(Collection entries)
[Start of section]

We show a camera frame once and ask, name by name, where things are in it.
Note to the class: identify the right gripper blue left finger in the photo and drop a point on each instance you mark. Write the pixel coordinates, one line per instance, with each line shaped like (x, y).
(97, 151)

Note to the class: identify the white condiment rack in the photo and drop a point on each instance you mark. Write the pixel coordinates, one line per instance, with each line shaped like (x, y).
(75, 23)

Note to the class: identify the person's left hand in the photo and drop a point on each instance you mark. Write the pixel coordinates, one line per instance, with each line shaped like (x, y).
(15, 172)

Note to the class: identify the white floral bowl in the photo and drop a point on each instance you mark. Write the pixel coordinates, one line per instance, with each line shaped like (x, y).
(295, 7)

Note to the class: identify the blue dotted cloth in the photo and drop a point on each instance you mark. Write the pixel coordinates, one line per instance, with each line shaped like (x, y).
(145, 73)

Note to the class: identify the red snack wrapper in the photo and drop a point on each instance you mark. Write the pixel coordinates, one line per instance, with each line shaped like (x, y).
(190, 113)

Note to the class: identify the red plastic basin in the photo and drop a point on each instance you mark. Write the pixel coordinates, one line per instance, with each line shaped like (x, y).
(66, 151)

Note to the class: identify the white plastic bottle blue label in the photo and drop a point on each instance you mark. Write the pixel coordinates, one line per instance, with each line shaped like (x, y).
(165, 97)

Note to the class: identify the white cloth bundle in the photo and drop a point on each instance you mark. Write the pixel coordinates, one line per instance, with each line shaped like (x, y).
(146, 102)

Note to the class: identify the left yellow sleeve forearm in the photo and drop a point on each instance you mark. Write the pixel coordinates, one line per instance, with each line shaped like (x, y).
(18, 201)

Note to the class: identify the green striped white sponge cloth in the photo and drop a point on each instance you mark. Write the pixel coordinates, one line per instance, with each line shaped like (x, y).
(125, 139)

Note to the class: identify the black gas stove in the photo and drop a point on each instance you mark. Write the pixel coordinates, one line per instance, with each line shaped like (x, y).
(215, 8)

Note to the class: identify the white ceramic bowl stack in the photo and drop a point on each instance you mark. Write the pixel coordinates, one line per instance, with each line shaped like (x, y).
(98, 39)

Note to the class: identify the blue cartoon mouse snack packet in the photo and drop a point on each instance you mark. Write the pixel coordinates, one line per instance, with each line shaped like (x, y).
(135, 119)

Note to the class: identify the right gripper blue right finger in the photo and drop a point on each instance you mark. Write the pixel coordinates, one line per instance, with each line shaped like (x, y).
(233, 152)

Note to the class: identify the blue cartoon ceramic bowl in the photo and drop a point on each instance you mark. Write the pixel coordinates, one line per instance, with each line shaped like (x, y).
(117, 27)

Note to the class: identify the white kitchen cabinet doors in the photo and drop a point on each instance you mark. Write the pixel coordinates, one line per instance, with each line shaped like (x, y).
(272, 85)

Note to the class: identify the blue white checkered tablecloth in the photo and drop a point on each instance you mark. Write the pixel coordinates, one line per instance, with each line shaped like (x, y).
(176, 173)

[End of section]

Please restate, exactly as written, the line that holds "Note to the class: identify the black" and all remaining lines of the data above, and only those.

Note to the class: identify the black gas stove in the photo and drop a point on each instance you mark. Write the pixel coordinates, one line per instance, with each line shaped like (x, y).
(215, 8)

Note to the class: identify the white ceramic bowl stack in the photo and drop a point on each instance you mark. Write the pixel coordinates, one line per instance, with each line shaped like (x, y).
(98, 39)

Note to the class: identify the blue cartoon mouse snack packet in the photo and drop a point on each instance you mark. Write the pixel coordinates, one line per instance, with each line shaped like (x, y).
(135, 119)

Note to the class: identify the right gripper blue right finger in the photo and drop a point on each instance you mark. Write the pixel coordinates, one line per instance, with each line shaped like (x, y).
(233, 152)

Note to the class: identify the blue cartoon ceramic bowl in the photo and drop a point on each instance you mark. Write the pixel coordinates, one line per instance, with each line shaped like (x, y).
(117, 27)

Note to the class: identify the white kitchen cabinet doors in the photo and drop a point on each instance you mark. Write the pixel coordinates, one line per instance, with each line shaped like (x, y).
(272, 85)

Note to the class: identify the blue white checkered tablecloth in the photo and drop a point on each instance you mark. Write the pixel coordinates, one line per instance, with each line shaped like (x, y).
(176, 173)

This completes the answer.